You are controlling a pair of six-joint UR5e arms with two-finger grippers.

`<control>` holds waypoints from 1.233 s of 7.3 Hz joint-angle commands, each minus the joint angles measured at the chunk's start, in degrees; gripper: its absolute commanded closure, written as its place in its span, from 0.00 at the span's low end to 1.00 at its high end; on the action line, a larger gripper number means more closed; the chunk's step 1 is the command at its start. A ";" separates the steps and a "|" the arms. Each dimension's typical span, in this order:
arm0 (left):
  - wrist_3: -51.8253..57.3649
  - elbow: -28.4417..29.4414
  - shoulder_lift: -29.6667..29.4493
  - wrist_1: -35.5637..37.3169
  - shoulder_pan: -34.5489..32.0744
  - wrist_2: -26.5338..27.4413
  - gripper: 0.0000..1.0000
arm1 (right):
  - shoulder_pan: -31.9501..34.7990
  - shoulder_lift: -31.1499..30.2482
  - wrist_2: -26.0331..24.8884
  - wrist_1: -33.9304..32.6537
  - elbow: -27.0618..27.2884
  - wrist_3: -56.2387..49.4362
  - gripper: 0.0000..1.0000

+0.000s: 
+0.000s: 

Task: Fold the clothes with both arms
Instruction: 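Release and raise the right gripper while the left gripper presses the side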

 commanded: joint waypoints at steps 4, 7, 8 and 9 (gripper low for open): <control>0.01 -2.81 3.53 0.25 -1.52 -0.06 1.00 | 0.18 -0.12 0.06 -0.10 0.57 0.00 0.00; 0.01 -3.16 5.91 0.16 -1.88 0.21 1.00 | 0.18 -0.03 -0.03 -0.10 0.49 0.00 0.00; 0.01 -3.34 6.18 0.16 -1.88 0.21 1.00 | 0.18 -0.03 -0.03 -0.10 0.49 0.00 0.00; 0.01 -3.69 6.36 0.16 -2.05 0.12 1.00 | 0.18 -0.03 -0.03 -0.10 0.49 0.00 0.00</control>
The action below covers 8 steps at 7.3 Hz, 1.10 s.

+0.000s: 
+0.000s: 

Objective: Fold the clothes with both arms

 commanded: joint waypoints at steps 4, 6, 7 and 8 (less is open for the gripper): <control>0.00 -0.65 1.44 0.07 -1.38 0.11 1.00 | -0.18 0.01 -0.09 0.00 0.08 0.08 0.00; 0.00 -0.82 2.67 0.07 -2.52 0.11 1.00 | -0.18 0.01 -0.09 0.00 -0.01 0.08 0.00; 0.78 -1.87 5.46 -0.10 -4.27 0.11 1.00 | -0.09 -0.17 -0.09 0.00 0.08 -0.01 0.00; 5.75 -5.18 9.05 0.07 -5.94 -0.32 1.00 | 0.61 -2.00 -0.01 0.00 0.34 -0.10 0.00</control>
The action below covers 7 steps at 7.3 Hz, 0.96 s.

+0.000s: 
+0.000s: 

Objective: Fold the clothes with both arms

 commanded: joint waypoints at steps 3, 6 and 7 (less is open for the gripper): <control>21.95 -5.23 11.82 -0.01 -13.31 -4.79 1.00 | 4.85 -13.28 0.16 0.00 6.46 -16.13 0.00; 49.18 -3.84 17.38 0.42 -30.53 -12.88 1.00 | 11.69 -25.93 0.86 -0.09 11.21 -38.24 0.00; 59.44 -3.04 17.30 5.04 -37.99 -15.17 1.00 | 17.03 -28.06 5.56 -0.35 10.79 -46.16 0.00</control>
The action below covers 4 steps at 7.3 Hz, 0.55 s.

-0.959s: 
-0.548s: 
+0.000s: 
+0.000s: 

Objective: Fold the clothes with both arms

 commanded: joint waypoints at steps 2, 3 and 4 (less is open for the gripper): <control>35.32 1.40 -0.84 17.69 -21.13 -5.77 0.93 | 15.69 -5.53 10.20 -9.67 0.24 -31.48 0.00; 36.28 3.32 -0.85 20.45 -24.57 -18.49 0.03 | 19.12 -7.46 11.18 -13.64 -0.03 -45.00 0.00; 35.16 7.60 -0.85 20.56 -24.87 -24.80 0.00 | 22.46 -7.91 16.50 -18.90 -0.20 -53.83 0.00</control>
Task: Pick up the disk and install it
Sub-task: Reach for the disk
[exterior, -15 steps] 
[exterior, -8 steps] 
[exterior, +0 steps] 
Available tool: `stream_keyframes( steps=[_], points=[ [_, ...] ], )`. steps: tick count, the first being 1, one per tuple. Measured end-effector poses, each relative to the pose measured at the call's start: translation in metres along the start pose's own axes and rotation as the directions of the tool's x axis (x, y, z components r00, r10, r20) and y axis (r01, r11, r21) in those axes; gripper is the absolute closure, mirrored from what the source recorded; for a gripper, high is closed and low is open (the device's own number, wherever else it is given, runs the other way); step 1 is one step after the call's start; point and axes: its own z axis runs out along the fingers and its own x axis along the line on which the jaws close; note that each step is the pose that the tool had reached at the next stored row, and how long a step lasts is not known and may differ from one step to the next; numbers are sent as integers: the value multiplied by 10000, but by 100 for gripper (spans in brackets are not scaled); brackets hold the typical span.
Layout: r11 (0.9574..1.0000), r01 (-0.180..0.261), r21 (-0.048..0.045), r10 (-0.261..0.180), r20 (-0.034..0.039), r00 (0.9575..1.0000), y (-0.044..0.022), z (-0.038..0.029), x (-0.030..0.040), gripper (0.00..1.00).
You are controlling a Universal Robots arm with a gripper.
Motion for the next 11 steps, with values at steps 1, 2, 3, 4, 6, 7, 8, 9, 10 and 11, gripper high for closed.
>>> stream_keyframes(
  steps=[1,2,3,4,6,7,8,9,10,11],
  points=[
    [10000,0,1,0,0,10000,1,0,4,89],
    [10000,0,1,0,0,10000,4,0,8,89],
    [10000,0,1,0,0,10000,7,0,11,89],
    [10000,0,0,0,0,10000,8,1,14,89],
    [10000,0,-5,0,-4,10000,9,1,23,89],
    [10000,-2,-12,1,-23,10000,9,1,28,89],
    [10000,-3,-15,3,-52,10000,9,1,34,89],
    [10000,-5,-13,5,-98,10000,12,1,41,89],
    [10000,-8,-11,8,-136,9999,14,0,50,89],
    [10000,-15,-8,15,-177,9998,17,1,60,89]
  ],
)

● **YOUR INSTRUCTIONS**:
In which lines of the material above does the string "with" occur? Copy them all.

● **REPLY TO THE TASK**:
You are controlling a pair of six-joint UR5e arms with two-finger grippers.
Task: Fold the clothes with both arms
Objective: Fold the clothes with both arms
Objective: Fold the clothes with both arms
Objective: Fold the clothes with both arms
You are controlling a Universal Robots arm with a gripper.
Motion for the next 11 steps, with values at steps 1, 2, 3, 4, 6, 7, 8, 9, 10 and 11, gripper high for closed.

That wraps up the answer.